ASSIGNED TASK: When you reach the line with "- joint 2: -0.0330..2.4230" in the data below, begin printing lines exactly, and stop once the line with "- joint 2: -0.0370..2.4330" has been printed.

DATA SECTION:
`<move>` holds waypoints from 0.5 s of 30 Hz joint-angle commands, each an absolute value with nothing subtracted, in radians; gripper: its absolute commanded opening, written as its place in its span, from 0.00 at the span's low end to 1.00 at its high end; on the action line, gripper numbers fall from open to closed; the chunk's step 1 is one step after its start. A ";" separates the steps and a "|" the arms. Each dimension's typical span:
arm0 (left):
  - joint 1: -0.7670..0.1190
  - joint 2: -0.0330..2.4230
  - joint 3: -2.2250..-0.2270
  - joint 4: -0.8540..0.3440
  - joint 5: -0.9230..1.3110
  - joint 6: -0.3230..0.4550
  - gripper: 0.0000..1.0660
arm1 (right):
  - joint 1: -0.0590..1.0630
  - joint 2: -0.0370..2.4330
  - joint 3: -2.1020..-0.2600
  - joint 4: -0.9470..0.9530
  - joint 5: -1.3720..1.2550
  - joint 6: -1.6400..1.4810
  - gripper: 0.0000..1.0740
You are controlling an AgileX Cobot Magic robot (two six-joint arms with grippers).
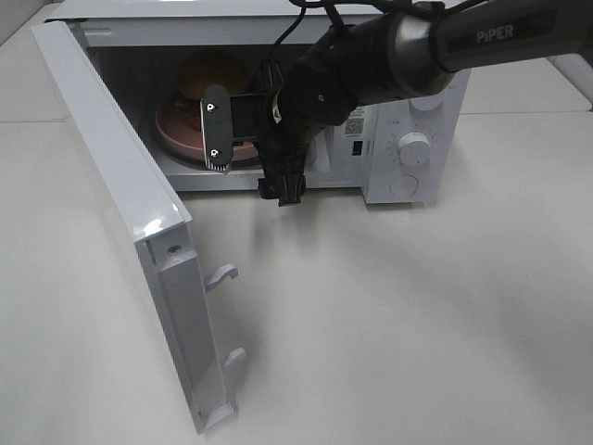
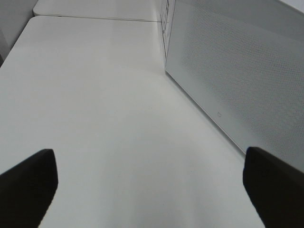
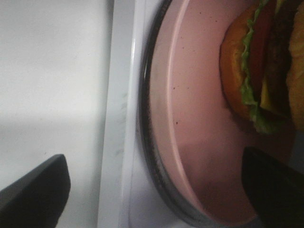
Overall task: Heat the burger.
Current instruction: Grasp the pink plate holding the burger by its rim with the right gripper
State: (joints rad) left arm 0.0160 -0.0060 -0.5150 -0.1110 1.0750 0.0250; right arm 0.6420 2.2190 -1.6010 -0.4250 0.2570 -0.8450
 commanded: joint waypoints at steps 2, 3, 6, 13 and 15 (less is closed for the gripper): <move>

REPLY:
  - joint 2: -0.0330..2.4230
  - joint 3: -2.2250..-0.2270
  - joint 4: -0.8540..0.3440
  - joint 5: -0.9230..1.3110
  - joint 6: -0.3230..0.4550
  - gripper: 0.0000..1.0660
arm1 (right):
  - joint 1: -0.0590..1.0630
  - joint 2: -0.0370..2.4330

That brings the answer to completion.